__Data shown__.
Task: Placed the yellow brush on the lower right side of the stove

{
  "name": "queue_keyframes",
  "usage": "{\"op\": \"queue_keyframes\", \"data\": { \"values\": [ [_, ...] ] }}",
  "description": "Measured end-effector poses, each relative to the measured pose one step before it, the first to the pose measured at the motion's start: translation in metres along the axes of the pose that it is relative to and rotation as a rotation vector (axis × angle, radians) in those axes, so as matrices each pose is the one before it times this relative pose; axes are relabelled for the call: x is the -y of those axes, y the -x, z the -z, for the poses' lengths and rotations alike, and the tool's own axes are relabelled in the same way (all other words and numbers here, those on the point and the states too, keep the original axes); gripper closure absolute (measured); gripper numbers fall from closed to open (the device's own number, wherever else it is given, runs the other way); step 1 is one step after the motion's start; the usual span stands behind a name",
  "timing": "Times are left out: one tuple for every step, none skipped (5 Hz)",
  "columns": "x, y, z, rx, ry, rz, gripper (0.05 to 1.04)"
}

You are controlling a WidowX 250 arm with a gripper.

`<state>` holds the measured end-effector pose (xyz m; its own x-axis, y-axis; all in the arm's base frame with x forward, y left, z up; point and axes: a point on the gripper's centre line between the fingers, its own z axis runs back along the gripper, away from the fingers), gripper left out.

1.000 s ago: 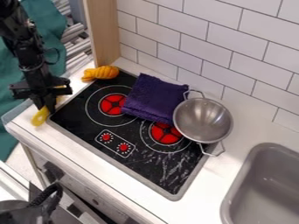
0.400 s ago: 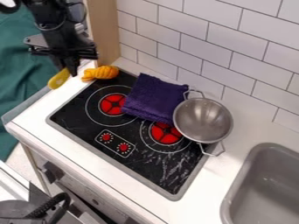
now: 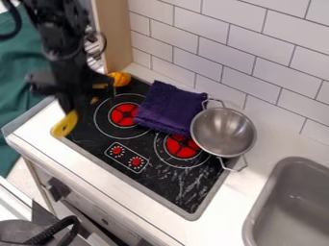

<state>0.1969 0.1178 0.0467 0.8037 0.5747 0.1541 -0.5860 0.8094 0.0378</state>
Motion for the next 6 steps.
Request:
{"op": "queue_keyframes", "data": {
  "values": [
    [-0.00117,0.02065,0.00661,-0.0352,0.0057,0.0167,1.015],
    [0.0248,0.0132,-0.00272,0.0102,0.017,0.0971,1.015],
    [0.03216,0.01491,0.00258,-0.0183,0.0211,0.0724,1.015],
    [0.02501,0.00986,0.00257,0.0018,0.021,0.0018,1.015],
    [0.02203,0.00742,0.01192,-0.0139,-0.0479,-0.034,1.015],
    [0.01745,-0.00995,0.00721,0.0173,-0.0493,-0.0448,1.015]
  ]
}}
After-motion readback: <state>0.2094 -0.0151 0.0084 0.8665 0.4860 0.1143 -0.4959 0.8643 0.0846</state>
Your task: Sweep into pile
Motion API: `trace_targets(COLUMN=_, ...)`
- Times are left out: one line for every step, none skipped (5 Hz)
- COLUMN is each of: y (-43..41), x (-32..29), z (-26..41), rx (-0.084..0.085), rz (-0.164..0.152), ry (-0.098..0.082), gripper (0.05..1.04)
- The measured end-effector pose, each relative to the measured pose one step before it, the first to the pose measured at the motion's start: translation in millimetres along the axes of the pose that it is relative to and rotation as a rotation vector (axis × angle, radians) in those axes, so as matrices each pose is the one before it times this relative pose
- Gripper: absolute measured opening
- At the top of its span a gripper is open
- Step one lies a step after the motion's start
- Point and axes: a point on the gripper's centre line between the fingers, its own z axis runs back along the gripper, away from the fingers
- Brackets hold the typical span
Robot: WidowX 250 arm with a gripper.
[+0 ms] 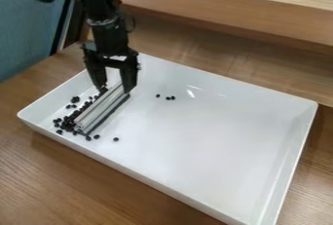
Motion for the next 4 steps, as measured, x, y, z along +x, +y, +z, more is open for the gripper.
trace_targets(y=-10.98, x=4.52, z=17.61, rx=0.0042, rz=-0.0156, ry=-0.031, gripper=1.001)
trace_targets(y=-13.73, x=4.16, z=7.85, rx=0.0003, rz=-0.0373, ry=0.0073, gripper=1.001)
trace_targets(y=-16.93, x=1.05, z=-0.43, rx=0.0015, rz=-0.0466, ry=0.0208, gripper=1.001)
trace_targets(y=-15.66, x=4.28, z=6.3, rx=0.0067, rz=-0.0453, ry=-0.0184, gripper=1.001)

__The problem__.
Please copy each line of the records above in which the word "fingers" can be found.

__Output for this task__.
`<state>` holds the measured end-effector pose (xyz m; its own x-axis, y-axis; all in the arm's base frame with x forward, y left, z up; point and axes: a point on the gripper's centre line between the fingers, its own z axis runs back along the gripper, away from the fingers), gripper left out.
- Point and axes: a point on the gripper's centre line between the fingers, its own z axis runs back along the gripper, away from the fingers

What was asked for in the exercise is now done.